Your objective =
When the line containing "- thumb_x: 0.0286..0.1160" appears in the entries below, begin printing there and stop after the line containing "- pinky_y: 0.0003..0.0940"; print each of those lines exactly and no other line.

Given data =
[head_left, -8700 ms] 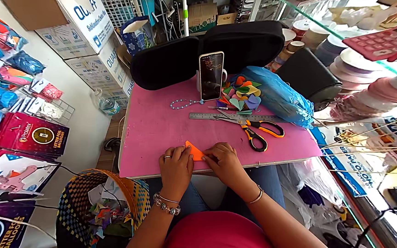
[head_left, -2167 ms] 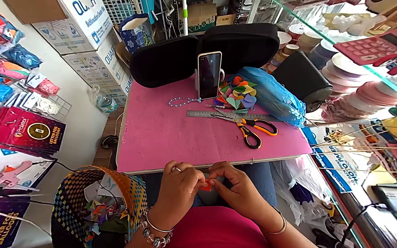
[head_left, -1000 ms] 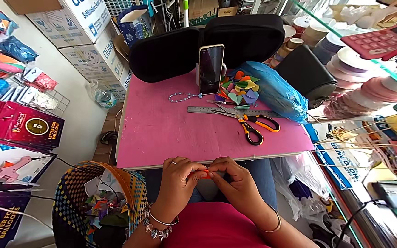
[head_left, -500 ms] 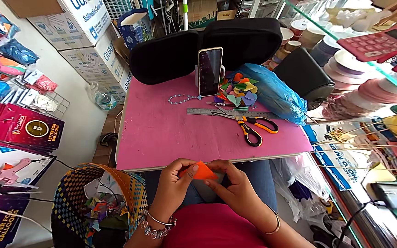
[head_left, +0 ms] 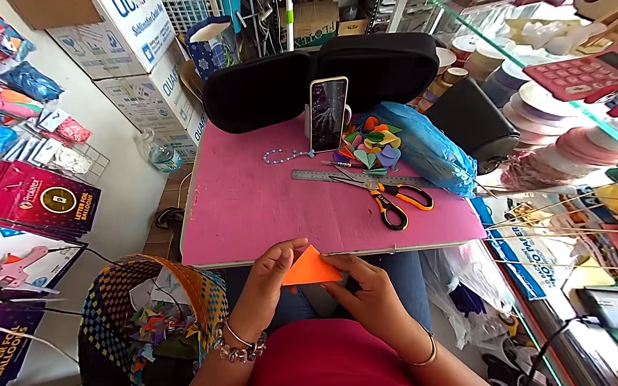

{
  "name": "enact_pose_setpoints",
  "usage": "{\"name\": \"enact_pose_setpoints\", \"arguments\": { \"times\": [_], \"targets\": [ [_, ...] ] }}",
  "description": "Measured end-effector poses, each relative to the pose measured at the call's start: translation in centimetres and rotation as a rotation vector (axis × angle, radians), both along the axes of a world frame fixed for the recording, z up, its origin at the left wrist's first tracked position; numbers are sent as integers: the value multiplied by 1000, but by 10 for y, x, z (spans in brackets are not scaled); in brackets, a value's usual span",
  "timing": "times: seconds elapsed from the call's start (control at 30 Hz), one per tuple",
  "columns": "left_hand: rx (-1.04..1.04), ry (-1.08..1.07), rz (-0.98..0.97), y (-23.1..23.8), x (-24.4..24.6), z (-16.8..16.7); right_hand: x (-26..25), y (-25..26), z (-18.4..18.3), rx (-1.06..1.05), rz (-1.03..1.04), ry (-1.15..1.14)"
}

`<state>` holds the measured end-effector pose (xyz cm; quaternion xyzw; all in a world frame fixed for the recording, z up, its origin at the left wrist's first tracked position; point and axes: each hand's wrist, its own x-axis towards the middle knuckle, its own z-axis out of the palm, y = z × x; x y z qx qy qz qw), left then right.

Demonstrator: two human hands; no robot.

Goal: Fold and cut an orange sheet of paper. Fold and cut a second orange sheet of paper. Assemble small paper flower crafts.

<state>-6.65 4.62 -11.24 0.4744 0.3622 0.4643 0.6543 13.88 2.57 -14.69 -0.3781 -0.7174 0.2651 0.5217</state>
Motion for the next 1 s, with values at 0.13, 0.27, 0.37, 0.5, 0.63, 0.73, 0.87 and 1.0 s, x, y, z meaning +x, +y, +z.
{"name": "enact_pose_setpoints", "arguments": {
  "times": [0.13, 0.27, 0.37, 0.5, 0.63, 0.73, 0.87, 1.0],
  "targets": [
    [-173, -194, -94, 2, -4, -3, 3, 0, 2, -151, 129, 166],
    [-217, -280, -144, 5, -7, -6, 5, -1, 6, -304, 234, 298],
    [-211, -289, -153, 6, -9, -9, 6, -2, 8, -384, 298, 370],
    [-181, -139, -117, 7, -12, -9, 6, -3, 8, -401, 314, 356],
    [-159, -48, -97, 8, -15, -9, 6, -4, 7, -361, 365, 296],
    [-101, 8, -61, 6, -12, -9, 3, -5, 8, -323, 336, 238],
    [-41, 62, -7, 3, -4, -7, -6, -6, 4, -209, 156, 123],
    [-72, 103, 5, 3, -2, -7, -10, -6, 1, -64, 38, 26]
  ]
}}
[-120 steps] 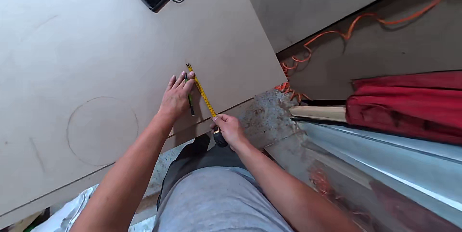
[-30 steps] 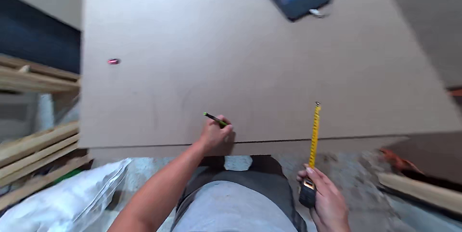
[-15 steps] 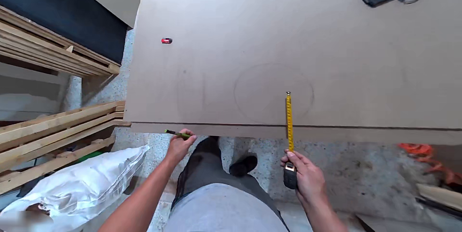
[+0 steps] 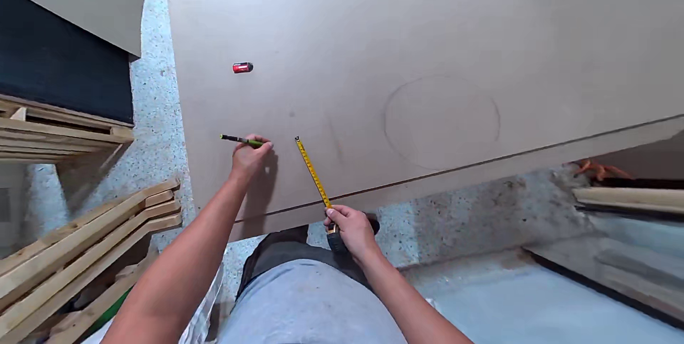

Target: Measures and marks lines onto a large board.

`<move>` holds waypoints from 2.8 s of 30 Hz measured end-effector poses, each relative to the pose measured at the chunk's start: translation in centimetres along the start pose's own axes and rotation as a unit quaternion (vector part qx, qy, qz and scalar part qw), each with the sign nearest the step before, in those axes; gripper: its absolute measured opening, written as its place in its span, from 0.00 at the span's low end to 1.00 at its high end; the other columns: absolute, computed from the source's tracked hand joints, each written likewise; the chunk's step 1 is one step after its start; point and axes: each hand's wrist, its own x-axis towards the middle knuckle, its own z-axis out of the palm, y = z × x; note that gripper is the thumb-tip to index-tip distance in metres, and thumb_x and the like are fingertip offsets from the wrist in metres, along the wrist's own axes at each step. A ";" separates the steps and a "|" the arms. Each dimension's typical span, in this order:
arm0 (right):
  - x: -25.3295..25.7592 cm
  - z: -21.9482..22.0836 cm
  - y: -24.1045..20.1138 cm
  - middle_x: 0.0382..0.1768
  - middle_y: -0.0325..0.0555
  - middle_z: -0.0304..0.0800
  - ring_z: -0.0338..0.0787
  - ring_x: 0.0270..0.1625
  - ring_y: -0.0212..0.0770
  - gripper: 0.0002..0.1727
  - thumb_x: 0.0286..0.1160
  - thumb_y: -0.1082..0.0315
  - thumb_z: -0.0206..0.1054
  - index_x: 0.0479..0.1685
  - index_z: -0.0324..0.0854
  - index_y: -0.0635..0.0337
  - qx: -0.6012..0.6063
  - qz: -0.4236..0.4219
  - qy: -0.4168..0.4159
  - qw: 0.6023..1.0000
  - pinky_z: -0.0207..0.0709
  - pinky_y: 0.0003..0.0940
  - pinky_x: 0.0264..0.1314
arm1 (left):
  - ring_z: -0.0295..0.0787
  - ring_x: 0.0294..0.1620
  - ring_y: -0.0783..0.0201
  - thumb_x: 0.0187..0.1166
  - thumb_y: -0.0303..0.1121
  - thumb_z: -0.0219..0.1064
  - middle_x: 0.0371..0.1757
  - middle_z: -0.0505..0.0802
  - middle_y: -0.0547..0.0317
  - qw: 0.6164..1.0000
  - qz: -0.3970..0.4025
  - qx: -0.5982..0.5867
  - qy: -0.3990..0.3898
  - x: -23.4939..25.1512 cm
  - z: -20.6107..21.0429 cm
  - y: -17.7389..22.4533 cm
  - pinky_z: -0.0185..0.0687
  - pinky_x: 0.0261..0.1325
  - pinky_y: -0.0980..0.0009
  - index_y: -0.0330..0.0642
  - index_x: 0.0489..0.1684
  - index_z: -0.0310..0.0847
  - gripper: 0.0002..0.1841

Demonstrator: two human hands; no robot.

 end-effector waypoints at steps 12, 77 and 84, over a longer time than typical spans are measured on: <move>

Answer to the problem =
  - thumb_x: 0.0286..0.1160
  - thumb_y: -0.1082..0.0315
  - thumb_z: -0.0206..0.1054
  - index_x: 0.0479..0.1685
  - index_z: -0.0324..0.0854
  - index_y: -0.0635..0.0337
  - qx: -0.6012..0.6063
  - qz: -0.4236..0.4219
  - qy: -0.4168..0.4159
  - qw: 0.6023..1.0000
  - pinky_z: -0.0207..0.0709
  - pinky_y: 0.0003..0.0940

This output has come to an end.